Do Friends Swindle Friends?

When I was a kid, I swindled a friend.

Magic: The Gathering was all the rage among my friends back then. We played for fun, and we didn’t know the value of the cards (some were worth more than others)…that is, until I bought a magazine that revealed the values of each card. I used that information to make an imbalanced trade.

For some reason I thought this would make me feel clever, but instead I instantly regretted it. It just didn’t feel good to treat a friend like that.

Flash forward to 2017. Now my friends and I play fantasy baseball. They’re all good guys (and one gal), but something happened recently that created some debate about the role of friendship in the league.

Two of the guys had been privately discussing a trade, and one of them–we’ll call him Sam–proposed the trade to the other guy (we’ll call him Tim). Tim accepted the trade.

The trade was, objectively, horribly lopsided in favor of Tim. He gained two top-10 players for two players ranked somewhere in the 200s or so.

I don’t usually speak up about trades, but Tim has a history of negotiating lopsided trades from Sam, and this one was so lopsided that I couldn’t remain quiet. On one hand, I was completely bewildered that Sam had proposed such a trade. But even more so, I was flabbergasted that Tim had accepted the trade. I suggested that Tim had taken advantage of his friendship with Sam, and that friends don’t do what he just did.

Here’s my take on it, which is probably influenced by how I felt after my swindle 20+ years ago: If a friend offered me a trade in fantasy baseball that was lopsided in my favor, I would discourage him from following through on the trade.

If a trade was heavily lopsided, I would straight-up reject it. It just wouldn’t feel right to do that to a friend, even if he proposed the trade. As a friend, I have some level of accountability for my friends’ bad decisions, especially if I’m an integral part of those decisions.

What do you think? Is friendship relevant when you’re playing games, or are all bets off?

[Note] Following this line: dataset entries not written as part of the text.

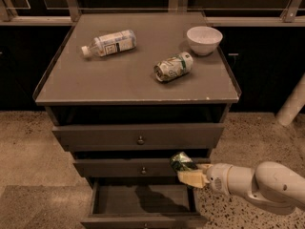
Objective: Place green can into bottom drawer
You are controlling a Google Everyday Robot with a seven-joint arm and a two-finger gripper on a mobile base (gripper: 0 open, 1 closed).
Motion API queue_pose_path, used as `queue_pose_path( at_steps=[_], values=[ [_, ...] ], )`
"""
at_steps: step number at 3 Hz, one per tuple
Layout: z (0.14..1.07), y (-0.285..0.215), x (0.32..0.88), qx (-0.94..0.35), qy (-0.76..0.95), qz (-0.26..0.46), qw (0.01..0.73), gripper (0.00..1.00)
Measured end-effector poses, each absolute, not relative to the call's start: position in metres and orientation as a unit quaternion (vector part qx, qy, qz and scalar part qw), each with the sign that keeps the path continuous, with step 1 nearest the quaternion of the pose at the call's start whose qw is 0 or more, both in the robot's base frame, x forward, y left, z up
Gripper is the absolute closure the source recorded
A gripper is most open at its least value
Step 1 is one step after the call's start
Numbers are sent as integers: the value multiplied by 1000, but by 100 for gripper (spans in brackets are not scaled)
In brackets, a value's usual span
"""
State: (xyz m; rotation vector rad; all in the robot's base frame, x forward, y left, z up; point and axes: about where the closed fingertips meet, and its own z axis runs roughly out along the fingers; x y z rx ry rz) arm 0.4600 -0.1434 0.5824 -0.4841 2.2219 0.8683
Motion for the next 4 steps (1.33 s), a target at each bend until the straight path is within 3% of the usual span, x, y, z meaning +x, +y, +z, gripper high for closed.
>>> queue_pose_path(
  at_steps=[4],
  values=[
    [467,-174,460,-72,865,386,313,100]
  ],
)
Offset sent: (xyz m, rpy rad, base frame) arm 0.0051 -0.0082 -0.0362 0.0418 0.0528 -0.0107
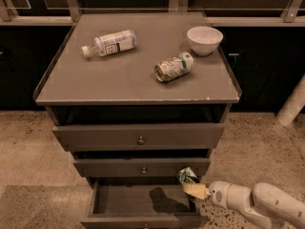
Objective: Place green can into bottom drawer
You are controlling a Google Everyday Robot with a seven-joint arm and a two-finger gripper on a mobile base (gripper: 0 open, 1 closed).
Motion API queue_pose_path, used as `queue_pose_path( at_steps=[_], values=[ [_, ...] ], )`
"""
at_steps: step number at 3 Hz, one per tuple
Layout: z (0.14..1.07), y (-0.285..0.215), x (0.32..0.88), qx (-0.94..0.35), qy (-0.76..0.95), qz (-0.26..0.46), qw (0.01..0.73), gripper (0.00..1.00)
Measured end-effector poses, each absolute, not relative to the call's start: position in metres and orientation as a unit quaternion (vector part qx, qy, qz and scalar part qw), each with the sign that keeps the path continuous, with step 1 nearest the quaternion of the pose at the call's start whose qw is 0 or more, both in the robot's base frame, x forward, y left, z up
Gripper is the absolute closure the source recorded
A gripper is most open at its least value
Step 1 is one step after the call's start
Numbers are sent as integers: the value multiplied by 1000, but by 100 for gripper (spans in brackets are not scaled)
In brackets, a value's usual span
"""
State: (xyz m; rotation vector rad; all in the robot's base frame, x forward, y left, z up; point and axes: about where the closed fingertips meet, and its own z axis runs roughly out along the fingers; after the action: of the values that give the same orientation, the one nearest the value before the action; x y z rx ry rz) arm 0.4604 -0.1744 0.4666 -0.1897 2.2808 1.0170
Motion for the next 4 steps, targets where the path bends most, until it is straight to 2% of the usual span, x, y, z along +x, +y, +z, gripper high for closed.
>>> queue_pose_path(
  at_steps=[1,3,4],
  values=[
    [423,-174,469,-45,863,409,292,100],
    [408,-173,469,-31,867,411,281,100],
    [365,-168,474,-7,876,421,234,100]
  ],
)
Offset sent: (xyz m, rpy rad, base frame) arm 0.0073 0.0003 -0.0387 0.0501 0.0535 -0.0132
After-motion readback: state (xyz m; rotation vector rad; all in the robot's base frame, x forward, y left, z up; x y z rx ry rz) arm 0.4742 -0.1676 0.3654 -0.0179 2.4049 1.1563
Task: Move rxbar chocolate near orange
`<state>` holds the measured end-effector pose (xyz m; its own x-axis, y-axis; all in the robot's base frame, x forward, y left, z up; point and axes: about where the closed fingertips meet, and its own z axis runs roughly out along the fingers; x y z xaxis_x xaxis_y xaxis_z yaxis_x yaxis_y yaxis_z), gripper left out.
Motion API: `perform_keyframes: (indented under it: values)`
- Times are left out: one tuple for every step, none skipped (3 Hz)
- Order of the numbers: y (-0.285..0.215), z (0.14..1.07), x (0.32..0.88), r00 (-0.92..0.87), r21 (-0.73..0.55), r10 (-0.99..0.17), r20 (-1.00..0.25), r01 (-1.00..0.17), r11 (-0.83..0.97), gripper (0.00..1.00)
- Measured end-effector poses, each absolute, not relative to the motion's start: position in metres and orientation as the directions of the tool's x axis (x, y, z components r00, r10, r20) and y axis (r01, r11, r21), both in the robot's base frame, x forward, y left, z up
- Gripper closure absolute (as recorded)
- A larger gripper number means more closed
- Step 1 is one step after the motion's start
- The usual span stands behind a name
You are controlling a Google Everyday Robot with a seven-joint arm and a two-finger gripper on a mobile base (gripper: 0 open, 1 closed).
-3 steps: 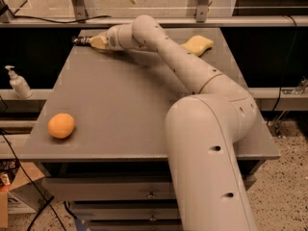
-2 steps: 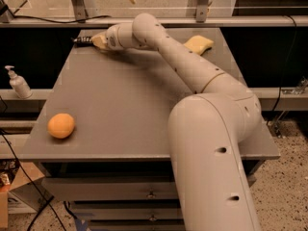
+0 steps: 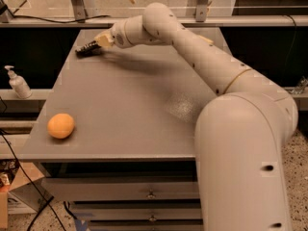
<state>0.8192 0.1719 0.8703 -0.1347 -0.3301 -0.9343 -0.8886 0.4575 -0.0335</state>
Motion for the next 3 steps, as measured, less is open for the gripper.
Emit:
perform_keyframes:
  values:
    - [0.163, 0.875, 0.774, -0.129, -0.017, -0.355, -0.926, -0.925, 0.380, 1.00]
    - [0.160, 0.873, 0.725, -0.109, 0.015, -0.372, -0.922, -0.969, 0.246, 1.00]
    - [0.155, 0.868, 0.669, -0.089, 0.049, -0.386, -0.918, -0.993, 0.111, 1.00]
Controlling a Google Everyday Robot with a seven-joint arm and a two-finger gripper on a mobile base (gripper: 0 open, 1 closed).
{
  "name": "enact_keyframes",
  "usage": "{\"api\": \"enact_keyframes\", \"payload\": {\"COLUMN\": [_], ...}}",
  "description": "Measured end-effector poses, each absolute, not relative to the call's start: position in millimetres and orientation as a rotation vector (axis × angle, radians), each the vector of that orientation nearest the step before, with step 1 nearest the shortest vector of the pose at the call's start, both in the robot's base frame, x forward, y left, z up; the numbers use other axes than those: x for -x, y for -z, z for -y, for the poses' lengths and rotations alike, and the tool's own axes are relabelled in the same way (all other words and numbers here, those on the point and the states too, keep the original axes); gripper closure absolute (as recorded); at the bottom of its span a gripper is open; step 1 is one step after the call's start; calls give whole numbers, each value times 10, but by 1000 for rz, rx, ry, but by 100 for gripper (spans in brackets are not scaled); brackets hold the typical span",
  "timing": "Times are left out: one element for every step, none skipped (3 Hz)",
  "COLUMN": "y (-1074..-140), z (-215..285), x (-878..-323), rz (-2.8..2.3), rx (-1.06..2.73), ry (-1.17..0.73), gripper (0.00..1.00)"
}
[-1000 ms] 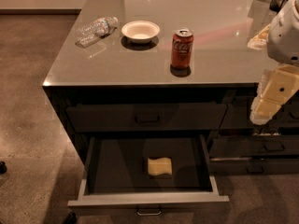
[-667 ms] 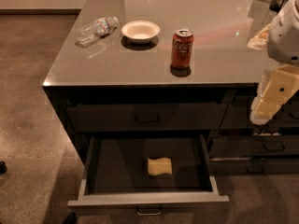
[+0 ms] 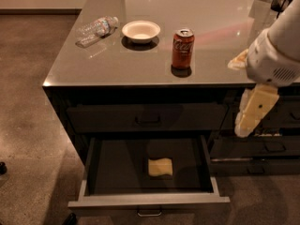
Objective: Pick sponge from middle drawer and place on counter
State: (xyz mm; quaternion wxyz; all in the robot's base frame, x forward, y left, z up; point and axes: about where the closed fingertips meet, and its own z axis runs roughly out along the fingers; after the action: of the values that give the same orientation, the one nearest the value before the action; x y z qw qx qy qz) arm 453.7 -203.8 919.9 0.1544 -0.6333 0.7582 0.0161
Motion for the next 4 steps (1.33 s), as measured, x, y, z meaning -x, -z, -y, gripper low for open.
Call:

7 Responses to “Do Friends Swindle Friends?”

  1. Trent Hamm says:

    If both players have access to equal information, then there isn’t a problem. Tim and Sam can both access tons of fantasy baseball information – that’s part of the game of fantasy baseball.

    In your youth, you used unequal information to exploit a friend. Tim isn’t doing that – Sam can easily visit ESPN fantasy rankings and see what the relative values are.

    • Jamey Stegmaier says:

      Thanks for sharing your opinion. We have different perspectives on this. 🙂 I’m curious: Using that logic, say you were looking to buy your friend’s car. He offers you the car for $10k, but you know that the current market value is $25k. You both have access to that information, though it’s clear he doesn’t know about it. Do you still accept your friend’s offer?

      • holliswatson says:

        No, you’d be a lousy friend for accepting an offer like that. But, we—uh, I mean, these guys aren’t even playing for money. So I don’t think Brim did anything wrong.

  2. Jeffrey Spenner says:

    Friendship is always relevant when playing games – unless it’s against Nils. Then, the overarching “screw with Nils” clause applies.

  3. It feels a bit like king-making, only it doesn’t stop at the single game in front of you, it continues throughout an entire season (or potentially seasons) in the fantasy baseball league.

    I think all players have a responsibility to attempt to win, within the rules of the game. Making obviously poor trades, in this case, goes counter to the players responsibility of trying to win.

    Games aren’t fun to win if people intentionally lose or hand the victory to you. I would feel the same way about this. “Farming” a friend for favorable trades is sort of gaming the system and future victories obtained would feel a bit hollow to me.

  4. Chris M says:

    Ah, the joys of Fantasy Sports. Perhaps there is more to this trade than meets the eye. Perhaps Tim offered a % of the winnings if the friend made the trade. Perhaps you are in a keeper league where the players in the 200’s have more long term value than the short term expiring top 10 contracts. Perhaps Tim is much more involved in baseball than his friend who is in a league just for fun or something to do. It is tough to balance things out and rules like commissioner must approve trades might prevent total lopsided trades with no real reason outside of dumping a season.

    But to your question of would I fleece a friend. No. I would present the info I have (value of a car, value of players in a trade, value of a Magic card, etc.). Now if they still want to go ahead there might be more to the offer/deal than I am aware of and I would not protest more than twice. 🙂

  5. Chris Broadbent says:

    I think there are lots of considerations to be made here, and politely voicing a concern sounds appropriate.
    I think ‘all bets are off’ never applies in friendships or in life. You don’t set aside your moral character for a game or anything else.
    I’m playing through Pandemic Legacy with my children (8, 11). Last night, we literally lost by one card. If the second player card I drew was anything other than the epidemic, my son would have competed our last objective on his turn. It was suggested that we could go ahead and let him take his turn and claim his victory, but I’m very proud of my daughter for rejecting that and saying it didn’t feel right!
    I’m hoping she has (develops) the strength to do that in all aspects of her life.